How to complete this task:
I'd like an exact copy of every line from the start of the entries below through the line containing "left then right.", please.

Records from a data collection
___

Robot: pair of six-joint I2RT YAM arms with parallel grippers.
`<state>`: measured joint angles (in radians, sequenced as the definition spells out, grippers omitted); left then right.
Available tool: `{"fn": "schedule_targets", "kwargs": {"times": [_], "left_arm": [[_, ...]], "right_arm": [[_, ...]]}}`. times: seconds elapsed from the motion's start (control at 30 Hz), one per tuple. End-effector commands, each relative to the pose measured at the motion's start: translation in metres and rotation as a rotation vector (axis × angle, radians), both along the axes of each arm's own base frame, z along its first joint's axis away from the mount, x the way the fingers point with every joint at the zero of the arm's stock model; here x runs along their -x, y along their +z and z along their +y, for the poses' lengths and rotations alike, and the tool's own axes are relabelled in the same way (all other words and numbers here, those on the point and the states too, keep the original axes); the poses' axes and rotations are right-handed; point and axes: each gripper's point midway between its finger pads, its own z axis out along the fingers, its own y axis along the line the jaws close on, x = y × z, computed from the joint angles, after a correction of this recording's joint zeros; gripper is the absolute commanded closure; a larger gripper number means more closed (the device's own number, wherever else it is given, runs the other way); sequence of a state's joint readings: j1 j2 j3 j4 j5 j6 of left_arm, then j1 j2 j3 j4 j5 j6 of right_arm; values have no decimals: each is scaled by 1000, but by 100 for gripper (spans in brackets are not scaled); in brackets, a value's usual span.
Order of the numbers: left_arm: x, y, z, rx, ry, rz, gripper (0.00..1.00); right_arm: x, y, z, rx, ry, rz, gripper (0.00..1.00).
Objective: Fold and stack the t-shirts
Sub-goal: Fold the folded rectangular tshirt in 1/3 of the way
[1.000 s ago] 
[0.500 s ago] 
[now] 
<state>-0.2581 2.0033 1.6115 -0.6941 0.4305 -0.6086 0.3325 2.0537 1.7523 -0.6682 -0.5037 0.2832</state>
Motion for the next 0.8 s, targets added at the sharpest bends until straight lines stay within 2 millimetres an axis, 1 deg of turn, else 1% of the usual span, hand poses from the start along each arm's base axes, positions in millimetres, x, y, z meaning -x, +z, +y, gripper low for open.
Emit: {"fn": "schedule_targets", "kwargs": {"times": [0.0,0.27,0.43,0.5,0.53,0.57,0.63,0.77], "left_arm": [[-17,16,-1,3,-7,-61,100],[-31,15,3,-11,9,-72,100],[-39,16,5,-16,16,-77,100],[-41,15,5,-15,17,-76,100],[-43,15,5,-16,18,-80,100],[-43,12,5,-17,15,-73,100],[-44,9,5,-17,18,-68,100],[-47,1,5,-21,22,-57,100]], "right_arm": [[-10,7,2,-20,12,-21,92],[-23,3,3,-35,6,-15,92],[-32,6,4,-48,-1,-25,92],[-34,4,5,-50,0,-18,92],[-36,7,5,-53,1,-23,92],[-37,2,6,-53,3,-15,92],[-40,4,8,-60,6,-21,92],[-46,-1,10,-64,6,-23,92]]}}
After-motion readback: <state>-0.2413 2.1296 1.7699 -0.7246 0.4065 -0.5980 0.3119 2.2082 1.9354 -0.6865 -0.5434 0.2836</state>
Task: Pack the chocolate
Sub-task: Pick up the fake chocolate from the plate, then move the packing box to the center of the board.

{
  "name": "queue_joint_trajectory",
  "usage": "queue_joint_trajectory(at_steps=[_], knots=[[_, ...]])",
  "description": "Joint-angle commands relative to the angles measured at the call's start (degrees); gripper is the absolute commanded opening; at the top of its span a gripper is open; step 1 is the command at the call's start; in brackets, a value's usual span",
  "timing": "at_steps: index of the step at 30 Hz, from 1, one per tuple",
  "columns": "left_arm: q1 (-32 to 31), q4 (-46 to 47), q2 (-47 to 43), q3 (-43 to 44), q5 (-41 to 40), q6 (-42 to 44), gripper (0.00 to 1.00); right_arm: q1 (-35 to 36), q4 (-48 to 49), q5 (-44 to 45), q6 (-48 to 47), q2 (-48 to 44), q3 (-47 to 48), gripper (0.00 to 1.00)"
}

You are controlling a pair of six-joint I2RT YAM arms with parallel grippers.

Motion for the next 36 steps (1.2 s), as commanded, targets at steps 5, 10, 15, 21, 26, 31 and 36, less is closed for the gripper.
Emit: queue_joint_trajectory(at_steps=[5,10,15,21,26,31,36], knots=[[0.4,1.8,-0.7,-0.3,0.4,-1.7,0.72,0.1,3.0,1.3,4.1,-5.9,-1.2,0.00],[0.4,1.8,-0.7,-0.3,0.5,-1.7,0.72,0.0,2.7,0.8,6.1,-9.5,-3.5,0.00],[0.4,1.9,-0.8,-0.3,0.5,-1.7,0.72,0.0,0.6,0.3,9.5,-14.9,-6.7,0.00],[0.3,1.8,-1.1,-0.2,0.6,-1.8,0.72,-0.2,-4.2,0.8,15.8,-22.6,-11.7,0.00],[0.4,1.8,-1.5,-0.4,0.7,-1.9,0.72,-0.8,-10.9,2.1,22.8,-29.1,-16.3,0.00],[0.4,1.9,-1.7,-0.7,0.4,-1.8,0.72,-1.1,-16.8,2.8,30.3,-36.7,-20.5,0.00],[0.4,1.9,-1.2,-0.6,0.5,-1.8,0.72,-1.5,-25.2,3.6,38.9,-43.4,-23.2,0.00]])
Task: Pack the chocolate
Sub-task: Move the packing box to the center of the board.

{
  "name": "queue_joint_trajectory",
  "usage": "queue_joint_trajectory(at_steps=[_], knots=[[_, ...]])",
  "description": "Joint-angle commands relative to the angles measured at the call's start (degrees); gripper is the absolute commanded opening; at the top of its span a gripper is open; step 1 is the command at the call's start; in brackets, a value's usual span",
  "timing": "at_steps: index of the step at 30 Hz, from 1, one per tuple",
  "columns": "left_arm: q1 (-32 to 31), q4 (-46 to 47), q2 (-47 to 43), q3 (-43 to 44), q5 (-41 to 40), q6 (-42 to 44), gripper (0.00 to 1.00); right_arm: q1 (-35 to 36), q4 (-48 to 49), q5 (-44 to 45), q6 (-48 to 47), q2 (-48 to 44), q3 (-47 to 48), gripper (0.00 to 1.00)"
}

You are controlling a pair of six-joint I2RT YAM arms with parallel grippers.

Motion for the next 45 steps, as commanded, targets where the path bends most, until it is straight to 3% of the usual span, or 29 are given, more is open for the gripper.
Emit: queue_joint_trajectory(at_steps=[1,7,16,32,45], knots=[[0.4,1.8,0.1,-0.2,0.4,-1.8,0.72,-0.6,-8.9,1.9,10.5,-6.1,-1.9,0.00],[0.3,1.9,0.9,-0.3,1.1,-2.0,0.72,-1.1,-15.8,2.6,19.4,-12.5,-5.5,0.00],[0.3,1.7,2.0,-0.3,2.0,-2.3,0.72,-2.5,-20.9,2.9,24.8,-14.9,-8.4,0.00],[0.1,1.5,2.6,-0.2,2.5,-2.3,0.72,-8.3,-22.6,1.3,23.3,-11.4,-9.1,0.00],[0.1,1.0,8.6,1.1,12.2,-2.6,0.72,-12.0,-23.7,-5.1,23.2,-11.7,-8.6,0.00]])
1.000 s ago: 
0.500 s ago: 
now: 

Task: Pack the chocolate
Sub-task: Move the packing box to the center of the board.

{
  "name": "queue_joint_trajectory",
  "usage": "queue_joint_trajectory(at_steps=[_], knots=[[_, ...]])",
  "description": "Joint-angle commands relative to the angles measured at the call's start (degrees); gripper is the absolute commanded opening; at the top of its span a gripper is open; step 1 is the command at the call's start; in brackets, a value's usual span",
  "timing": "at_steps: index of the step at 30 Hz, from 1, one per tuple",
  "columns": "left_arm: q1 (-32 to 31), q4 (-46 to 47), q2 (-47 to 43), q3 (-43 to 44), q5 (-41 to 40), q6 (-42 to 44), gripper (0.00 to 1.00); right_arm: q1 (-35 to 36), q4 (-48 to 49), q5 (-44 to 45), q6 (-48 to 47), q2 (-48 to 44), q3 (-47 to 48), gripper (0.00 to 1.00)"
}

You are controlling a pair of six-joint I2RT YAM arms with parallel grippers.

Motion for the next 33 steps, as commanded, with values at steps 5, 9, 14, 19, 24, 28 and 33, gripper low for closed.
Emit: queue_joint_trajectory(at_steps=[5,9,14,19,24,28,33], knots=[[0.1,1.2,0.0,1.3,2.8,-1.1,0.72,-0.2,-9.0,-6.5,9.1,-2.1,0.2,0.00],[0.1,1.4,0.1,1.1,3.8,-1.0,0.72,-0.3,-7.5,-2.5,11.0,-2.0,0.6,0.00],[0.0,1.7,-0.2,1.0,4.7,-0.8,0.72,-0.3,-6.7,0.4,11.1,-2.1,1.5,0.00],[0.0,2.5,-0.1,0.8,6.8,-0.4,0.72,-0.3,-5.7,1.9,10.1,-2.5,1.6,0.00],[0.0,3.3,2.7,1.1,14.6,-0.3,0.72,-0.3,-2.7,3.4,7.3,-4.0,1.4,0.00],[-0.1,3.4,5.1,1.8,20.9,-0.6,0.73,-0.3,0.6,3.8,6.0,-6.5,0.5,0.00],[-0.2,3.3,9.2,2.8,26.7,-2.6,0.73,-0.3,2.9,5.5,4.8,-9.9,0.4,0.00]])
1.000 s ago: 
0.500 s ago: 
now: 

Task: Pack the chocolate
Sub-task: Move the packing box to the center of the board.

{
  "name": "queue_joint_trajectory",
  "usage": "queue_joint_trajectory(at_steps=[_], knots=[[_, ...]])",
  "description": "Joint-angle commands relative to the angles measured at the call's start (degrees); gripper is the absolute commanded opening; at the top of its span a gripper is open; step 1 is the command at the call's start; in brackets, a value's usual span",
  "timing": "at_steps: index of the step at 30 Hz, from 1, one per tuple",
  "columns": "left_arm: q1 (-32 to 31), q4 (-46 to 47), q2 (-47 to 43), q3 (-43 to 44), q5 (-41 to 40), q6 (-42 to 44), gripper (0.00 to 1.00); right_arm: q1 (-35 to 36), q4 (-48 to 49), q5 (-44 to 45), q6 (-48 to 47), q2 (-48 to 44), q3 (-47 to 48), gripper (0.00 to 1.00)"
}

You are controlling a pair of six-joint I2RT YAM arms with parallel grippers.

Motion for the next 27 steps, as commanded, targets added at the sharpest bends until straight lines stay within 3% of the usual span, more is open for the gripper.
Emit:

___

Written answer:
Robot: pair of six-joint I2RT YAM arms with parallel grippers.
`<state>`: measured joint angles (in radians, sequenced as the definition spells out, grippers omitted); left then right.

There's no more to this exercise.